__The problem__
All of the data needs to be printed again, exactly as written.
++++ The data
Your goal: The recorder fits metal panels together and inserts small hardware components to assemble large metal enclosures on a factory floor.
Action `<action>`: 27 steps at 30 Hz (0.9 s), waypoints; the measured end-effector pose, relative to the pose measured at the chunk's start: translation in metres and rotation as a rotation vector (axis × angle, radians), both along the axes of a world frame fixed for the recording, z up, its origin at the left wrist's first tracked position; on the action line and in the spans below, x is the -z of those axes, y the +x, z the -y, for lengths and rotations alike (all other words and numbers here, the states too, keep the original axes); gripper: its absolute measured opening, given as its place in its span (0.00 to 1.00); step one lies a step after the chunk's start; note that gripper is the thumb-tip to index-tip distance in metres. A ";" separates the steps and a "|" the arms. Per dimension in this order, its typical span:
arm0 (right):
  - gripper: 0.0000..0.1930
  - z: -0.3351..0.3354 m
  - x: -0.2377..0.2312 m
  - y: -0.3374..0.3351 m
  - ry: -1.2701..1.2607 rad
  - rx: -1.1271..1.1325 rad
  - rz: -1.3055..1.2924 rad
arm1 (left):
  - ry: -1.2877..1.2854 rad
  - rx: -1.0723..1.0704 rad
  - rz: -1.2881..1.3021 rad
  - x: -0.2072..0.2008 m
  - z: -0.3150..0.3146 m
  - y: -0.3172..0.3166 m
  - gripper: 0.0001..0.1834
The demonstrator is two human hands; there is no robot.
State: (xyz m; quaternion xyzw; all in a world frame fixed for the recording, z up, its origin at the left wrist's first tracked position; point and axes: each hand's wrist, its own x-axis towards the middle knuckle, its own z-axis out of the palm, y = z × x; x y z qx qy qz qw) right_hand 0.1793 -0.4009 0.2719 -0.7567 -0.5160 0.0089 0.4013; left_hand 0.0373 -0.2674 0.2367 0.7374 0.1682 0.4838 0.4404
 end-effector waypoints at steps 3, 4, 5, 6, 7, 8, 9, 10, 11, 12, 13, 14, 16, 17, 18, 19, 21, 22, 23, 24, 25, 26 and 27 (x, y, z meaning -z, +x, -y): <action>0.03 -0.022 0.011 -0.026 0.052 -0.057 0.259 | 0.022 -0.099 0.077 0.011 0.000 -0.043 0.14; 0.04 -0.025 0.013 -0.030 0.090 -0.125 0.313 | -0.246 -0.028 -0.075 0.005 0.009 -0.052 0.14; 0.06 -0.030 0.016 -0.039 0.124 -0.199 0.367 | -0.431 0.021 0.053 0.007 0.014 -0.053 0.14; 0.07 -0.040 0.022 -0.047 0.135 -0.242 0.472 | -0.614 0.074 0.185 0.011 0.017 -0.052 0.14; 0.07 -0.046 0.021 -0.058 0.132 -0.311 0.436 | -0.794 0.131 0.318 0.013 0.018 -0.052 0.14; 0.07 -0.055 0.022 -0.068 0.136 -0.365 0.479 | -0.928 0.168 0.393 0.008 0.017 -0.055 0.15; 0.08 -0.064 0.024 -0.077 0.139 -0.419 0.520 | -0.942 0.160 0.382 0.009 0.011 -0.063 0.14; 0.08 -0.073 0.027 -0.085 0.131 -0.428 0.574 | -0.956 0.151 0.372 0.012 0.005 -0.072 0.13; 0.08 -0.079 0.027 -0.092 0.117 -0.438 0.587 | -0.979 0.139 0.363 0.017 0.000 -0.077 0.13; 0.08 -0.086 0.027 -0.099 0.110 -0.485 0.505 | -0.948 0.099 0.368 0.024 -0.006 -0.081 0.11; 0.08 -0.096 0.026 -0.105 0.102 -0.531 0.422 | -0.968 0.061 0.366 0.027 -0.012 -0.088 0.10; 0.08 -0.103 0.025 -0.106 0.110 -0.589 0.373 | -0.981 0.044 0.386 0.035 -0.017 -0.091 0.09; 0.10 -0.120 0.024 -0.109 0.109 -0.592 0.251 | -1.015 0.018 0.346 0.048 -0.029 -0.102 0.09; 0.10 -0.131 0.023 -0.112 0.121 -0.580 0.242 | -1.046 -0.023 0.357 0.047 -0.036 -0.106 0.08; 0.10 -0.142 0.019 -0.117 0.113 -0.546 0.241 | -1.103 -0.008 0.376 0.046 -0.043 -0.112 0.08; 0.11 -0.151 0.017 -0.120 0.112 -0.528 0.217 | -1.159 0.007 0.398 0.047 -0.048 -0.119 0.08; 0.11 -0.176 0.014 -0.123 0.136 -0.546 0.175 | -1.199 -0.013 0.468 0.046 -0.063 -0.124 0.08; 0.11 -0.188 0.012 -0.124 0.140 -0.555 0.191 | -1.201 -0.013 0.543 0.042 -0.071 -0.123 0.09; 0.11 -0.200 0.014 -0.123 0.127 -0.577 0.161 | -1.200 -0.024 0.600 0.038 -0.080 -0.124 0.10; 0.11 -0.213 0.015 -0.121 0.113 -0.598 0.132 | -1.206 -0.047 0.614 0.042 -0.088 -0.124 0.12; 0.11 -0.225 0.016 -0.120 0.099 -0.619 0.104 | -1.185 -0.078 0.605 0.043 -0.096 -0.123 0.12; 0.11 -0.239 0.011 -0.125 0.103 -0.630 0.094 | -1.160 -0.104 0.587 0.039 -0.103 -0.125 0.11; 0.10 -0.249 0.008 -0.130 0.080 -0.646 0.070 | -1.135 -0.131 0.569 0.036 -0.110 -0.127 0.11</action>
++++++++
__Exercise response__
Your goal: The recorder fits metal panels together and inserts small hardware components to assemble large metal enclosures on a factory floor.
Action `<action>`: 27 steps at 30 Hz (0.9 s), waypoints; the measured end-effector pose, relative to the pose measured at the chunk's start: translation in metres and rotation as a rotation vector (axis × angle, radians), both along the axes of a world frame fixed for the recording, z up, its origin at the left wrist's first tracked position; on the action line and in the spans below, x is the -z of those axes, y the +x, z the -y, for lengths and rotations alike (all other words and numbers here, the states too, keep the original axes); gripper: its absolute measured opening, given as its place in its span (0.00 to 1.00); step one lies a step after the chunk's start; note that gripper is the thumb-tip to index-tip distance in metres. A ";" separates the steps and a "|" the arms. Per dimension in this order, its typical span:
arm0 (right):
  - gripper: 0.0000..0.1930
  - z: -0.3351..0.3354 m
  - x: -0.2377..0.2312 m
  - y: -0.3374..0.3351 m
  - ry: -1.2701..1.2607 rad
  - rx: -1.1271..1.1325 rad
  - rz: -1.3055..1.2924 rad
arm1 (left):
  - ry: -1.2877..1.2854 rad
  - rx: -1.0723..1.0704 rad
  - rz: -1.2881..1.3021 rad
  - x: -0.2072..0.2008 m
  - z: -0.3150..0.3146 m
  - y: -0.3172..0.3166 m
  - gripper: 0.0001..0.1834
The demonstrator is two human hands; there is no robot.
State: (xyz m; quaternion xyzw; all in a world frame fixed for the recording, z up, its origin at the left wrist's first tracked position; point and axes: each hand's wrist, its own x-axis towards the middle knuckle, its own z-axis out of the palm, y = z × x; x y z qx qy qz qw) right_hand 0.1793 -0.4009 0.2719 -0.7567 -0.5160 0.0089 0.4013; left_hand 0.0373 -0.2674 0.2367 0.7374 0.1682 0.4838 0.4404
 end-effector waypoints at steps 3, 4, 5, 6, 7, 8, 9, 10, 11, 12, 13, 14, 16, 17, 18, 19, 21, 22, 23, 24, 25, 26 and 27 (x, y, z meaning -z, +x, -y): <action>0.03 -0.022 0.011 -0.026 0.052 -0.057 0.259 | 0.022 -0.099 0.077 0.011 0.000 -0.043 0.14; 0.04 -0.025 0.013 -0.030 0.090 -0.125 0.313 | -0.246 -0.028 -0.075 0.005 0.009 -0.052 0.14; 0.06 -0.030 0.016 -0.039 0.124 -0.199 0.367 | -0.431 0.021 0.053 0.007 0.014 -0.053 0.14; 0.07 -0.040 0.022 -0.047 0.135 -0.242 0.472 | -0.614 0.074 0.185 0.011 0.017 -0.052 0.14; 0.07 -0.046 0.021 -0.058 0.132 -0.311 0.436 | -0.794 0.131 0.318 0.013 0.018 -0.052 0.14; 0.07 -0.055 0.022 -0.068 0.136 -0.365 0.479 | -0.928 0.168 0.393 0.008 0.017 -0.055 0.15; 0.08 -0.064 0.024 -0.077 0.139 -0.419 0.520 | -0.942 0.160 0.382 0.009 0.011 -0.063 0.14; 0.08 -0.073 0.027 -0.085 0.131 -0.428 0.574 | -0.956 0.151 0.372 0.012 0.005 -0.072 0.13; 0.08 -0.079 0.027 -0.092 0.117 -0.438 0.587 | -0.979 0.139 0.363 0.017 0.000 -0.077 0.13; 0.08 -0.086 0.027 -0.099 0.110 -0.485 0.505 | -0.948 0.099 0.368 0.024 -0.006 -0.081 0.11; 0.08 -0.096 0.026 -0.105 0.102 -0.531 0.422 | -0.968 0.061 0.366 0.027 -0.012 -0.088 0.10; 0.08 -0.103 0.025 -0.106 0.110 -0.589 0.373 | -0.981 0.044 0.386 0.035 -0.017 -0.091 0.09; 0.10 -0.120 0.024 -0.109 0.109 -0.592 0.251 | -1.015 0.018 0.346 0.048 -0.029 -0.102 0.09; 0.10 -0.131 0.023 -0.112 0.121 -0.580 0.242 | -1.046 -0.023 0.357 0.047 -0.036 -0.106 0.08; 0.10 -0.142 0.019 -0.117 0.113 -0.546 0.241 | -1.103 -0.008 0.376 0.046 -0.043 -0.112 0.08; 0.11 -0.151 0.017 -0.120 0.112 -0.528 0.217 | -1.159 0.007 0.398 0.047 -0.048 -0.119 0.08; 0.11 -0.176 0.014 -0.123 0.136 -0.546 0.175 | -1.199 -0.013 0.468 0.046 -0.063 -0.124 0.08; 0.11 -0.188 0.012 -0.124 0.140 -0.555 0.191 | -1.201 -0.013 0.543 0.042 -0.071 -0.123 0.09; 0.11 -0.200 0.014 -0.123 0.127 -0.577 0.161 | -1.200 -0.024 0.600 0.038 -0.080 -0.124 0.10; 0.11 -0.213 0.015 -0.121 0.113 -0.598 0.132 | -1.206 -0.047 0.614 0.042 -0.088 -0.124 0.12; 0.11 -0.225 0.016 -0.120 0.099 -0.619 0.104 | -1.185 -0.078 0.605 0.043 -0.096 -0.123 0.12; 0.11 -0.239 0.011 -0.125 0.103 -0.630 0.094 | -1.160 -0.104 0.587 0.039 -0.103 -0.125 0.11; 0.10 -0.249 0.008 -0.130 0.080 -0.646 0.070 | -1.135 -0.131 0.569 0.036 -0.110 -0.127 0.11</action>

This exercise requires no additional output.